Gadis ini tiba-tiba merasa enggan bergabung ke dalam keluarga ini.
"Ibu, Bu Paramitha itu bukan orang gila, Dia hanya mengalami trauma masa lalu karena suami dan kedua anaknya meninggal karena kecelakaan. Dia ke rumah sakit jiwa hanya untuk menghilangkan traumanya itu," bantah lelaki muda yang duduk di sebelah Dhea.
Dhea melirik ke samping diam-diam. Lelaki ini yang berkali-kali menyakinkannya untuk meminta restu dari kedua orang tuanya, agar hubungan mereka bisa berlanjut ke pelaminan setelah tiga tahun.
Selama itu pulalah pria ini mengejar-ngejar Dhea karena menganggap Dhea merupakan sosok ideal untuk menjadi istrinya.
Namun, ternyata kedua orang tua pria ini tidak berpikir hal yang sama.
"Semua orang di lingkungan ini tahu, kalau ibu wanita ini adalah pasien rumah sakit jiwa. Ibu malu, tahu! Apa gak ada perempuan lain selain perempuan ini? Kalau kau gak bisa cari perempuan yang baik bobot, bibit, dan bebetnya, biar Ibu yang cariin!"
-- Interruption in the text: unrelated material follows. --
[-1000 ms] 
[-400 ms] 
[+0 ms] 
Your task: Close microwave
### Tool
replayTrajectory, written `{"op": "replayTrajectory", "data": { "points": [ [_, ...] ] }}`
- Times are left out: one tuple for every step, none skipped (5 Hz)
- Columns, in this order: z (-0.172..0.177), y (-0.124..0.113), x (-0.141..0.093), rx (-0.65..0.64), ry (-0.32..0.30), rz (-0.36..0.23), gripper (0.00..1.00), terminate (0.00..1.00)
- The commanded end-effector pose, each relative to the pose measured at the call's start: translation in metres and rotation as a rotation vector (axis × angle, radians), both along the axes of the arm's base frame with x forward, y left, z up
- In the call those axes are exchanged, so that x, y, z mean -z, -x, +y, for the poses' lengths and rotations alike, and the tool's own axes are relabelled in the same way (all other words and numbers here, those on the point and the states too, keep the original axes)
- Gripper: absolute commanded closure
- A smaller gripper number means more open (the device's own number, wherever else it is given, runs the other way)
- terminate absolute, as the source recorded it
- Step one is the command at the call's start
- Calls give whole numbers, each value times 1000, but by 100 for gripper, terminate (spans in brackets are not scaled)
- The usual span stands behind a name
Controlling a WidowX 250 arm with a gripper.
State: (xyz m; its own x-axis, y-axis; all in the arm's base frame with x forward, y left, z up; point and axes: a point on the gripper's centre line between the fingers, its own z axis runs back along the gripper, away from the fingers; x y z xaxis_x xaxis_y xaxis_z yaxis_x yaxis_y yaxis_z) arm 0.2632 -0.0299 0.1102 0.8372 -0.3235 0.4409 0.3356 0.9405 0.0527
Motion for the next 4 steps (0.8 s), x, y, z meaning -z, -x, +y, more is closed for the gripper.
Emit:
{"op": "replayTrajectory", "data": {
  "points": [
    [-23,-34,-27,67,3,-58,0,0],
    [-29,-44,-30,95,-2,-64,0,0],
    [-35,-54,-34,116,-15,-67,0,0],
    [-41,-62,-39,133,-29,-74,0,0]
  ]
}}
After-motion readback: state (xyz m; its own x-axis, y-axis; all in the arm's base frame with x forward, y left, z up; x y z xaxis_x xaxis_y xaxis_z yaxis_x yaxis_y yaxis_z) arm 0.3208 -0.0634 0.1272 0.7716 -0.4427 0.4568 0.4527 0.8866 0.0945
Wanita paruh baya yang masih terlihat cantik karena perawatan mahal itu menyampirkan kerudung pasminanya sambil mencebik ke arah sang putra itu.
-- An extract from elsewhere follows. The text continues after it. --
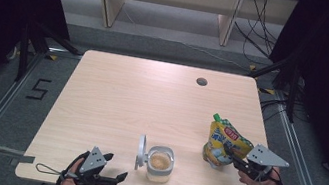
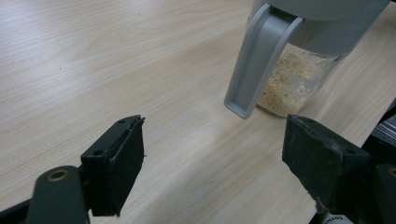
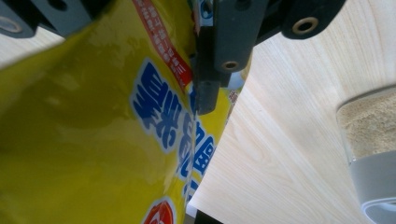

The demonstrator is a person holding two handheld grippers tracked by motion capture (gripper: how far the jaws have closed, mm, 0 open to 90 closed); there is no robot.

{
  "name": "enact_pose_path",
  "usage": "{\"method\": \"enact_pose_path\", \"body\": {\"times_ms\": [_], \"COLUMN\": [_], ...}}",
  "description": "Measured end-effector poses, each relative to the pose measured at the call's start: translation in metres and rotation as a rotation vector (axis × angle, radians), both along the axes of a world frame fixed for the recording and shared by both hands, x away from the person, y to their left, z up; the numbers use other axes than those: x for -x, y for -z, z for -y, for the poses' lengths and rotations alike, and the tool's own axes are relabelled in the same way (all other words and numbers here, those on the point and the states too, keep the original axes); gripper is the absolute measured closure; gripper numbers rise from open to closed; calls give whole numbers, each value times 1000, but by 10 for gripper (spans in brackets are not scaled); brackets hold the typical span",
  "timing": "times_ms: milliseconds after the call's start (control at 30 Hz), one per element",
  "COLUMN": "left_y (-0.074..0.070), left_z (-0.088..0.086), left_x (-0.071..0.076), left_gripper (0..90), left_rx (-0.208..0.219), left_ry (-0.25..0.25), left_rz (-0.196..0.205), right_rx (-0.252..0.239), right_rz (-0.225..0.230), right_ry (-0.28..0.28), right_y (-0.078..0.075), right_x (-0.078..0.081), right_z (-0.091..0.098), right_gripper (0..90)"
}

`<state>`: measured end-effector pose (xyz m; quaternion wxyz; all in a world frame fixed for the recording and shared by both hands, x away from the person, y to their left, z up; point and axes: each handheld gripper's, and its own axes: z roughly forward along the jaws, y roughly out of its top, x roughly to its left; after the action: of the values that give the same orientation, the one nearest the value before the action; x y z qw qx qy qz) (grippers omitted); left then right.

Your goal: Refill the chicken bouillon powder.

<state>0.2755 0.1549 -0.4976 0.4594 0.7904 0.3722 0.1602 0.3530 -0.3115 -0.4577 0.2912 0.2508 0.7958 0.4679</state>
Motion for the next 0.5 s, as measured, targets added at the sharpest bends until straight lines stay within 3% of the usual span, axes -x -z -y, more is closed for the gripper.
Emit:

Dhea menelan salivanya yang terasa pahit saat mendengar penghinaan terang-terang di hadapannya ini. Sebenarnya dia sungguh tidak sanggup menghadapi kedua orang tua kekasihnya ini, tetapi ia mencoba tenang.
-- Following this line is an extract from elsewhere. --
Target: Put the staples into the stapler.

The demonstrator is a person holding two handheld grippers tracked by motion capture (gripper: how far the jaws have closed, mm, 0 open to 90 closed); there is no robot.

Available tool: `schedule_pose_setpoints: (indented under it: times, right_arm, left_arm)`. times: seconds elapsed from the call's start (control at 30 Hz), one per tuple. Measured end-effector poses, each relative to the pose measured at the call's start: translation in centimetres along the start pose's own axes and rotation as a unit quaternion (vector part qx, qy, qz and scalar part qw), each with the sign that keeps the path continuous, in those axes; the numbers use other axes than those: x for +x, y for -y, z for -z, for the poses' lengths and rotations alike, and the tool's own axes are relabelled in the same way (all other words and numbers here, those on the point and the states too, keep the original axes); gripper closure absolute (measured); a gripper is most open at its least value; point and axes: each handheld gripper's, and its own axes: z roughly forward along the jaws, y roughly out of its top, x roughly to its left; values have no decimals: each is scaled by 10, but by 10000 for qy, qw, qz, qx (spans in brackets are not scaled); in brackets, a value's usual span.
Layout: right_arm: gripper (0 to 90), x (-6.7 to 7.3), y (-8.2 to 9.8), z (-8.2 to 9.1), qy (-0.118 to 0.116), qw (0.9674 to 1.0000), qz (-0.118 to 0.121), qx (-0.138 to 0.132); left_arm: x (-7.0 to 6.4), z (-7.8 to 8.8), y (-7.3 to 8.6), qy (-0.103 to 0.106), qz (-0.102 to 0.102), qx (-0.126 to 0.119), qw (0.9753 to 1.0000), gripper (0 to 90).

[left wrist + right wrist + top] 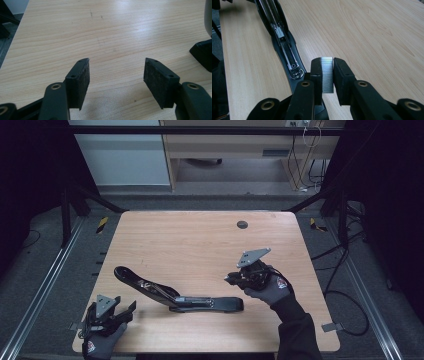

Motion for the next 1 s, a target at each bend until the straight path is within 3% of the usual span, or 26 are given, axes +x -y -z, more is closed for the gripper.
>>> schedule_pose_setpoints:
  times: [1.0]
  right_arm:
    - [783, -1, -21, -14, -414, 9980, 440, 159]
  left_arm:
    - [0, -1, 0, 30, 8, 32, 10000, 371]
"Bu, Dhea ini gadis yang baik, pintar dan cerdas. Aku juga sangat mencintainya, kenapa mempermasalahkan ibunya? Yang akan hidup bersamaku itu Dhea nantinya, Bu."
Lelaki di samping Dhea mencoba merendahkan suaranya untuk membujuk kedua orang tuanya, dia yakin dengan kelembutan, kedua orang tuanya yang terpelajar itu akan luluh.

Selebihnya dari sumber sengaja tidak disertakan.